Only the lines of the data below from the one with "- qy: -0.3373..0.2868" through the one with "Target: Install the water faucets" are wanted. Repeat them exactly.

------------------------------

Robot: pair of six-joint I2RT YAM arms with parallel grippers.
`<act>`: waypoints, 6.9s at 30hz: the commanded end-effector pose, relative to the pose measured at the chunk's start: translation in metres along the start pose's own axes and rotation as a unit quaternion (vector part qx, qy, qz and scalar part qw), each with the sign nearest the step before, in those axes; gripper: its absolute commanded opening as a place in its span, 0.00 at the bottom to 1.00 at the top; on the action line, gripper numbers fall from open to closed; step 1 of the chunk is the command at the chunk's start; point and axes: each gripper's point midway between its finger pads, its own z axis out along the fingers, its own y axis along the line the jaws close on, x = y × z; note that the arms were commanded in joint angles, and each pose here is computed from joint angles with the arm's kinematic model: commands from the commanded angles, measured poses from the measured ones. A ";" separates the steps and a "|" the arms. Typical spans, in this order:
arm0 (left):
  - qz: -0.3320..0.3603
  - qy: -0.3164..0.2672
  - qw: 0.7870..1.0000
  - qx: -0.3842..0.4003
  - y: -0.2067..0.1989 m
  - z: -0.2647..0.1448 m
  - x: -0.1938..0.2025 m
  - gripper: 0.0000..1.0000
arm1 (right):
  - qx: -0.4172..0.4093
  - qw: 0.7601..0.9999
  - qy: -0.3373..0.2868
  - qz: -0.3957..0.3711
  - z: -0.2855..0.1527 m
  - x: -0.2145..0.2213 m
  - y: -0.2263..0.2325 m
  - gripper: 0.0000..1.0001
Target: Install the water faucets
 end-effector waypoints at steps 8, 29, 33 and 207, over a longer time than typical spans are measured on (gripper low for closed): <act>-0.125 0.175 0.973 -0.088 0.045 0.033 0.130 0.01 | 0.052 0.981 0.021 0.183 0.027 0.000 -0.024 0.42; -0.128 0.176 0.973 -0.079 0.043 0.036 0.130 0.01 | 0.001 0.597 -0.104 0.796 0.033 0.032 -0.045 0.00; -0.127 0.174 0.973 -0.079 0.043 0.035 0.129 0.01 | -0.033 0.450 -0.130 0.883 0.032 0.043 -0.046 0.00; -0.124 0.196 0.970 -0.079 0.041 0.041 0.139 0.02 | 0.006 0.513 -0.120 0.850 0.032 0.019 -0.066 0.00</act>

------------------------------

EXERCISE RESPONSE -
  - qy: -0.3373..0.2868
  - qz: -0.3957..0.3711
  - z: -0.2855..0.1527 m
  - x: -0.2145..0.2213 m
  - y: -0.2263..0.2325 m
  - gripper: 0.0000..1.0001
Target: Install the water faucets

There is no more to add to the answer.